Clinical Trial Summary

The study's aim is to develop a clinical model that can be used to measure the nicotine delivery and tobacco/nicotine abstinence-suppressing capability of electronic devices that are marketed as a means to deliver nicotine to cigarette smokers. The study will compare the nicotine delivery, cardiovascular effects, and tobacco withdrawal suppressing effects of two devices currently marketed in the U.S.: Crown Seven and NJOY. Specifically, the effects of these devices will be compared with the effects of own brand cigarettes (positive control), and an abstinence condition (sham smoking; puffing from an unlit cigarette). The primary hypothesis is that the nicotine delivery, withdrawal suppression, and other effects of electronic devices marketed as a means to deliver nicotine to smokers can be measured during a period of acute exposure.

Description:

Potential reduced exposure products (PREPs) are being developed and marketed by the tobacco industry in an attempt to reduce some of the risks involved in tobacco use (see Breland et al., 2002b). Evaluating the effects of these products is crucial to public health, as past industry-sponsored efforts at harm reduction (e.g., so-called "light" and "ultra-light" cigarettes) were not evaluated and failed to reduce carbon monoxide (CO), nicotine, and carcinogen exposure in smokers; these efforts thus failed to reduce the harms of smoking (Stratton et al., 2001). This study is part of an on-going, NIH-funded program of research to develop a science-based model that uses outcome measures relevant to evaluating current tobacco industry-sponsored smoking harm reduction efforts systematically and efficiently.

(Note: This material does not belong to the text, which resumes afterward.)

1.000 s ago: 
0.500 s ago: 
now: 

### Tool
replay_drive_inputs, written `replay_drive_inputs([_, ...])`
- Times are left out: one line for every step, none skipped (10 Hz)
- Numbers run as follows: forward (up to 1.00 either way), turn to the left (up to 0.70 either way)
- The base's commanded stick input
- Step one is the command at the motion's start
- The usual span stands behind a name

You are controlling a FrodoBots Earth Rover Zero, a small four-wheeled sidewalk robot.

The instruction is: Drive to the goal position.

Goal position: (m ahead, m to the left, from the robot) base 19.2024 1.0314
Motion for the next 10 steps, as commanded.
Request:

Recruitment information / eligibility

• Status: Completed
• Enrollment: 32
• Est. completion date: October 2009
• Est. primary completion date: October 2009
• Accepts healthy volunteers: Accepts Healthy Volunteers
• Gender: Both
• Age group: 18 Years to 55 Years

Eligibility

Inclusion Criteria:

Participants must be healthy, between 18 and 55 years of age, and report a cigarette intake of > 15 cig/day for at least 1 year. They must provide an afternoon screening CO level of > 15 ppm at intake. They must also provide a urine sample for cotinine analysis, and receive a result of at least 4 on the urine immunoassay test strip scale (possible range = 0-6) at intake.

Exclusion Criteria:

Exclusion criteria include: history of chronic health problems or psychiatric conditions, breastfeeding, or pregnancy (assessed by urinalysis). Individuals who report current attempts to quit smoking, previous experience with Crown Seven or NJOY. Individuals who report alcohol or marijuana use greater than 20 days within the last 30 days, or recent illicit drug use such as cocaine or heroin. Women reporting active menopause will be excluded (menopause may cause tobacco/nicotine withdrawal-like symptoms, such as depression, Parry et al., 2001).

Study Design

Allocation: Non-Randomized, Endpoint Classification: Pharmacokinetics/Dynamics Study, Intervention Model: Crossover Assignment, Masking: Open Label, Primary Purpose: Basic Science

Related Conditions & MeSH terms

• Smoking

Intervention

Other:
• OB
10 puffs from the participants own brand brand of cigarette (lit; 30 second inter puff interval)
• Sham smoking
10 puffs from the participants own brand brand of cigarette (NOT lit; 30 second inter puff interval)
• CROWN SEVEN
10 puffs from a so-called "electronic cigarette" named CROWN SEVEN (16 mg cartridge; 30 second inter puff interval)
• NJOY
10 puffs from a so-called "electronic cigarette" named NJOY(16 mg cartridge; 30 second inter puff interval)

Locations

Country	Name	City	State
United States	Clinical Behavioral Pharmacology Laboratory	Richmond	Virginia

Sponsors (2)

Lead Sponsor	Collaborator
Virginia Commonwealth University	National Cancer Institute (NCI)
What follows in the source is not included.